Kinesis Streams vs S3 Buckets

boba · February 17, 2020, 8:40pm

I am a little bit confused about where to use Kinesis streams and when to load data into S3 in our pipeline.

In the docs for the ScalaStreamCollector, it’s written that we have to provide two Kinesis streams; one for good events and one for events that are too big for a Kinesis stream or in the wrong format. But how would the latter be able to go through a Kinesis stream, if they are too big?
We want to persist our raw event data to S3 as a safety fallback.
2a) Where should we run the s3-loader? On the same instance as the collector? Or do we need a separate autoscaling group for this?
2b) Could we just directly dump the content of the raw event Kinesis stream into S3 via a Kinesis Firehose? Or would it be stored in the wrong format like that?
After StreamEnrich, we need to load the enriched data into S3 since that seems to be the input for the Snowflake transformer & loader. Do we need a separate instance here running the s3-loader?

brad.inscoe · February 17, 2020, 9:25pm

Events that are too large are generally unrecoverable. There is a new (soon to be released) bad row format that attempts to better address this.
You could use Kinesis Analytics to pipe your raw stream to Kinesis Firehose that is configured to send data to s3 if you’re concerned that having only the enriched events in S3 but I think many might think thats overkill if you have proper testing of your event payloads against something like snowplow-mini.
You can run the s3-loader on the same ec2 instance that you run the collector on if you want. Some users run many of the components of the pipeline in containers with other things running on those hosts.

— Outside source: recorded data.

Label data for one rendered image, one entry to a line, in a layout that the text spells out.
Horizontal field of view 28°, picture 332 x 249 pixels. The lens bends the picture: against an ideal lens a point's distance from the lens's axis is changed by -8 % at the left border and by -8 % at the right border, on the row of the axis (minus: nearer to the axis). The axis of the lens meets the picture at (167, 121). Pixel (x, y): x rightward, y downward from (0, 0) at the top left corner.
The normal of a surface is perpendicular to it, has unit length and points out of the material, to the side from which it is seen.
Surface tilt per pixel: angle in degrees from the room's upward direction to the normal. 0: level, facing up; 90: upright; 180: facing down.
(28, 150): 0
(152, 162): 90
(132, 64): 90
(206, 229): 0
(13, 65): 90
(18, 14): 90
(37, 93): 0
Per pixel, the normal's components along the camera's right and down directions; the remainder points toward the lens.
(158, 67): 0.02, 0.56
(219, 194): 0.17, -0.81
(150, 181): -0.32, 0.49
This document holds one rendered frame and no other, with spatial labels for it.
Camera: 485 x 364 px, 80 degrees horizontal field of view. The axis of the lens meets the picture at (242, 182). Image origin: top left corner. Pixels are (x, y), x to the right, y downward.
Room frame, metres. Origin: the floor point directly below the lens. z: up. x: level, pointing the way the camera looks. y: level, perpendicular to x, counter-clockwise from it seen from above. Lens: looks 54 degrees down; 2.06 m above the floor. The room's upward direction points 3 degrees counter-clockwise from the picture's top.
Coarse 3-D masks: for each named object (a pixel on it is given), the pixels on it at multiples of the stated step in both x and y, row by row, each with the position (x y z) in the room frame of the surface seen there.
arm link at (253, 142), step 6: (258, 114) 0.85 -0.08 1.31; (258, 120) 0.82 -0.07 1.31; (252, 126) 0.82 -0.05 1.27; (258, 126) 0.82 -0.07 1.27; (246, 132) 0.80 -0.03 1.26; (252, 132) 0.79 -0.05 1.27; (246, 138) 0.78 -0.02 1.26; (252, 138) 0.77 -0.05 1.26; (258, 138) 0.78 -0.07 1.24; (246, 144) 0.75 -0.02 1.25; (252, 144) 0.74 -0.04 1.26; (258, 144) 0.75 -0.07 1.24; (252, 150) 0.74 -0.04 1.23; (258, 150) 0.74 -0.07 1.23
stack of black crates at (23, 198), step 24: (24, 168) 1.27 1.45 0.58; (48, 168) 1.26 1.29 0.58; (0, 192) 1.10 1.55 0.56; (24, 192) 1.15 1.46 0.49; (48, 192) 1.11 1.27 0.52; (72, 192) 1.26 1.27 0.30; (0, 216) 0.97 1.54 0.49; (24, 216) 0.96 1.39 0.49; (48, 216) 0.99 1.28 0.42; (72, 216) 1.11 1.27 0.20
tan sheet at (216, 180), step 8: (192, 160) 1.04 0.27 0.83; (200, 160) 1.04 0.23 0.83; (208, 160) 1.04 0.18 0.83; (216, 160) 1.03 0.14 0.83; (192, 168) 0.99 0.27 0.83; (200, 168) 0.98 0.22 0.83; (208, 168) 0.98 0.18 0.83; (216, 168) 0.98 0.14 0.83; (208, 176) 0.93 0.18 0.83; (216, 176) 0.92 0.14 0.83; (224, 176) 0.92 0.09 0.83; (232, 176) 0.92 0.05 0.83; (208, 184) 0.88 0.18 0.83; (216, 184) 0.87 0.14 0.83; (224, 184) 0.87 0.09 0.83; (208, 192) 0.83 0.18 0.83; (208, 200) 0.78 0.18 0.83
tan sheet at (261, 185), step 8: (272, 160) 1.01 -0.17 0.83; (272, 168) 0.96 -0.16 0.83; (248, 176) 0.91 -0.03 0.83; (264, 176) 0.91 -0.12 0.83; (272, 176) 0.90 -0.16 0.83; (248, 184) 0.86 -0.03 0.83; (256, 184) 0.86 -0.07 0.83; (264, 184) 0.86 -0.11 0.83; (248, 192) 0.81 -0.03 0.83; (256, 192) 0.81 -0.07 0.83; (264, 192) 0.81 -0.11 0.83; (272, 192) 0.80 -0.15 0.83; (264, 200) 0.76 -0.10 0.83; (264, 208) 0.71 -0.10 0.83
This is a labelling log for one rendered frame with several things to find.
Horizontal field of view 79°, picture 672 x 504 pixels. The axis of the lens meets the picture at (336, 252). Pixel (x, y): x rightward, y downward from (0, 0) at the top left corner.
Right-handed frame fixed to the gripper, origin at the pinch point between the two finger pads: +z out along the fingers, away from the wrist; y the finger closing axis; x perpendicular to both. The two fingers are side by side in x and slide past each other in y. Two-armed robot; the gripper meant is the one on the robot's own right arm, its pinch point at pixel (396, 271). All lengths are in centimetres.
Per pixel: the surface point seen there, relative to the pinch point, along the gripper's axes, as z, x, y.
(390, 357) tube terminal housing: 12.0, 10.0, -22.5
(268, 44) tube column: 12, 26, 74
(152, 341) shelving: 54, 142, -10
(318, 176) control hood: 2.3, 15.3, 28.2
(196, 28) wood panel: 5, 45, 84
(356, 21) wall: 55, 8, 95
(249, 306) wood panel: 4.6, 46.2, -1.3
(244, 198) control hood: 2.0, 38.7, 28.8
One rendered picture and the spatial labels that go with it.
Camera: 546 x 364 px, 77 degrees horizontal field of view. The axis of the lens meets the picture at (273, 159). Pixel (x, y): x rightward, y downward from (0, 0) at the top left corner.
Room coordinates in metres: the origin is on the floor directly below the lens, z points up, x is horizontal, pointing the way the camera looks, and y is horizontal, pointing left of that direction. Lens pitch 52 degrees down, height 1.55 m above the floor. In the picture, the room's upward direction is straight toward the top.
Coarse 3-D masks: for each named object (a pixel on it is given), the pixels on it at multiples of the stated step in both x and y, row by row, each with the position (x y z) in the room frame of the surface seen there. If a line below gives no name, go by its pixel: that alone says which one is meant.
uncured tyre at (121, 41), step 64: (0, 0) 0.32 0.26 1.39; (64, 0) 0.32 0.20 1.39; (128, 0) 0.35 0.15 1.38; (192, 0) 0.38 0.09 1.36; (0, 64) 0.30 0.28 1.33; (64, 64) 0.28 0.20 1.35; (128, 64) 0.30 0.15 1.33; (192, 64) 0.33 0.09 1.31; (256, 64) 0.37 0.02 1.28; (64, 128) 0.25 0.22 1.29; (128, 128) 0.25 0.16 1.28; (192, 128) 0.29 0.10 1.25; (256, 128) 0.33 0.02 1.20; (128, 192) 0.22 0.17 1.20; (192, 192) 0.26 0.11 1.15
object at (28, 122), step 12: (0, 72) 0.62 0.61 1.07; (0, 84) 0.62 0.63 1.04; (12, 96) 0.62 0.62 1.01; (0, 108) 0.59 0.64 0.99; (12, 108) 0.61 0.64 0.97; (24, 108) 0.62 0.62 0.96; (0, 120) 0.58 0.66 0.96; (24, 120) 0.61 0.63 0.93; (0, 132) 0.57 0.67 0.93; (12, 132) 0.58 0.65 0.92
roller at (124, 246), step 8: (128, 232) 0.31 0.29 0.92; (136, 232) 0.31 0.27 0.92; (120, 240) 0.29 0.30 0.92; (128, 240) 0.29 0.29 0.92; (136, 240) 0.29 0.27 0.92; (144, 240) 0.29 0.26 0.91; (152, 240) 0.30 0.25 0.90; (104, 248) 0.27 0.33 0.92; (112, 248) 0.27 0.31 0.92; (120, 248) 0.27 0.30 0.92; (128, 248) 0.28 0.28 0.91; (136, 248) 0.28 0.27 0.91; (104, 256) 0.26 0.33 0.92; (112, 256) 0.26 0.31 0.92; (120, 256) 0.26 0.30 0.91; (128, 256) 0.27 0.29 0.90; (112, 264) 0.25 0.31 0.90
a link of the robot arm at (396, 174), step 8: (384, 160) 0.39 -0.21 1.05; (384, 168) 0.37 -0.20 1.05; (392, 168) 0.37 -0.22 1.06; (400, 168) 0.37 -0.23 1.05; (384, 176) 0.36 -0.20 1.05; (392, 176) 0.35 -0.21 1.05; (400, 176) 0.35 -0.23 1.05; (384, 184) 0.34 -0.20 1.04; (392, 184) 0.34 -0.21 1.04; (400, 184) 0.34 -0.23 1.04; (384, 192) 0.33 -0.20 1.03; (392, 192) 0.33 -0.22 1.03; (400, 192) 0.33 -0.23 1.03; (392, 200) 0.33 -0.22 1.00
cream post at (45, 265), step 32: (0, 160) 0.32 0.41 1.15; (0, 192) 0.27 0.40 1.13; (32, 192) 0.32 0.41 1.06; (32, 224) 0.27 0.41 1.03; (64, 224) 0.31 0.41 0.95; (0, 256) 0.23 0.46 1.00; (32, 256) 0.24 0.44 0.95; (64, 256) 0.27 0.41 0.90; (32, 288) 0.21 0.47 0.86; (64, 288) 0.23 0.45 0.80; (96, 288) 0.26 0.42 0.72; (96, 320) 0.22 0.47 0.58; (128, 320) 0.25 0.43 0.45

mike · February 17, 2020, 9:39pm

Run this on a separate autoscaling instance from your collector.

Ideally yes - there’s nothing to stop you running these processes on the same instance but it’s not recommended in a production setting.

Colm · February 17, 2020, 9:46pm

All good answers above - the only thing I’ll add is if you plan on using Firehose for Enriched events, it might be useful to first read the ticket with our rationale for not using it, and to search for the topic on discourse, since others have explored it too - for example this ticket might be interesting.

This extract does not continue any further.